Search code examples
c#pdfgembox-pdf

Split PDF by chapters from Table Of Contents


I'm using GemBox.Pdf and I need to extract individual chapters in a PDF file as a separate PDF files.

The first page (maybe the second page as well) contains TOC (Table Of Contents) and I need to split the rest of the PDF pages based on it:

PDF file with Chapters and Table Of Contents

Also, those PDF documents that are split, should be named as the chapters they contains.
I can split the PDF based on the number of pages for each document (I figured that out using this example):

using (var source = PdfDocument.Load("Chapters.pdf"))
{
    int pagesPerSplit = 3;
    int count = source.Pages.Count;

    for (int index = 1; index < count; index += pagesPerSplit)
    {
        using (var destination = new PdfDocument())
        {
            for (int splitIndex = 0; splitIndex < pagesPerSplit; splitIndex++)
                destination.Pages.AddClone(source.Pages[index + splitIndex]);

            destination.Save("Chapter " + index + ".pdf");
        }
    }
}

But I can't figure out how to read and process that TOC and incorporate the chapters splitting base on its items.


Solution

  • EDIT:

    On that same page that you linked, there is now Split PDF file by bookmarks (outlines) example.

    ORIGINAL:

    You should iterate through the document's bookmarks (outlines) and split it based on the bookmark destination pages.

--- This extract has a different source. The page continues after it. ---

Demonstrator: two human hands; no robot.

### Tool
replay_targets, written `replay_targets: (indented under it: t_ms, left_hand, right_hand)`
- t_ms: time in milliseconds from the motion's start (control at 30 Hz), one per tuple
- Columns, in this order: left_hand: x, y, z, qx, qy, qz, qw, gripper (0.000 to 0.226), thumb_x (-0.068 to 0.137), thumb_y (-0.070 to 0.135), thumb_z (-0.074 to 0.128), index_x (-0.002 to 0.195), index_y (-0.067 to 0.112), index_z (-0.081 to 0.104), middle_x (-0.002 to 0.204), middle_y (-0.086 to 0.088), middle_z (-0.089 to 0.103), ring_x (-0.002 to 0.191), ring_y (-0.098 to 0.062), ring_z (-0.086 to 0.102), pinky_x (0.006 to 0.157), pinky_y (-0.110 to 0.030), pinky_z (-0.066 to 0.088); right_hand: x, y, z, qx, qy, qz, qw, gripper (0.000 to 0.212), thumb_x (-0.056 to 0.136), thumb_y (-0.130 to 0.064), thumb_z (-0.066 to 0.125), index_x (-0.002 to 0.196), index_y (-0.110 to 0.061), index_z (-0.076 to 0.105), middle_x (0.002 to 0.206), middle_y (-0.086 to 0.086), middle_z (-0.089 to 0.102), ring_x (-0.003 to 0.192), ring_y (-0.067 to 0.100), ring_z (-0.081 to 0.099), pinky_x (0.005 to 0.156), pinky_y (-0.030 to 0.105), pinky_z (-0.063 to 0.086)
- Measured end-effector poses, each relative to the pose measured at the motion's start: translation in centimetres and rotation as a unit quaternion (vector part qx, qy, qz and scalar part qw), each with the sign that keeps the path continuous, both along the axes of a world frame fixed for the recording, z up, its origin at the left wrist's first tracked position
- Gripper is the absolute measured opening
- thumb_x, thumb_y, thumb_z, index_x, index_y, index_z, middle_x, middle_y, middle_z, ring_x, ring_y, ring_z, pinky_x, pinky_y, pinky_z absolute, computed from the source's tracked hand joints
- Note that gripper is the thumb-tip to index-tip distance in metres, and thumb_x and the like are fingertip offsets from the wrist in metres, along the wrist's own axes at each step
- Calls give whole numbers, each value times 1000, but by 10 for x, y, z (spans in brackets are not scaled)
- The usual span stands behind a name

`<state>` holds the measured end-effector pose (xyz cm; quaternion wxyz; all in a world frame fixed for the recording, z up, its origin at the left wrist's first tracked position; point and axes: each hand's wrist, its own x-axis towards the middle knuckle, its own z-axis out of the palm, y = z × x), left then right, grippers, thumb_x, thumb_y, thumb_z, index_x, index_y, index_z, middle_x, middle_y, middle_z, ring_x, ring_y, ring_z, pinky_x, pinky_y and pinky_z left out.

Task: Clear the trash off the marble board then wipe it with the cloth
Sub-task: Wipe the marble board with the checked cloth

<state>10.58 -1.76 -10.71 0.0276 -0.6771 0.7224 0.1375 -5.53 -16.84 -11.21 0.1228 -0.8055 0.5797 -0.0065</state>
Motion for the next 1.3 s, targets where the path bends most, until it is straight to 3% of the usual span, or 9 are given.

    For instance, try this:

    using (var source = PdfDocument.Load("Chapters.pdf"))
    {
        PdfOutlineCollection outlines = source.Outlines;
    
        PdfPages pages = source.Pages;
        Dictionary<PdfPage, int> pageIndexes = pages
            .Select((page, index) => new { page, index })
            .ToDictionary(item => item.page, item => item.index);
    
        for (int index = 0, count = outlines.Count; index < count; ++index)
        {
            PdfOutline outline = outlines[index];
            PdfOutline nextOutline = index + 1 < count ? outlines[index + 1] : null;
    
            int pageStartIndex = pageIndexes[outline.Destination.Page];
            int pageEndIndex = nextOutline != null ?
                pageIndexes[nextOutline.Destination.Page] :
                pages.Count;
    
            using (var destination = new PdfDocument())
            {
                while (pageStartIndex < pageEndIndex)
                {
                    destination.Pages.AddClone(pages[pageStartIndex]);
                    ++pageStartIndex;
                }
    
                destination.Save($"{outline.Title}.pdf");
            }
        }
    }
    

    Note, from the screenshot it seems that your chapter bookmarks include the order's number (roman numerals). If needed, you can easily remove those with something like this:

    destination.Save($"{outline.Title.Substring(outline.Title.IndexOf(' ') + 1)}.pdf");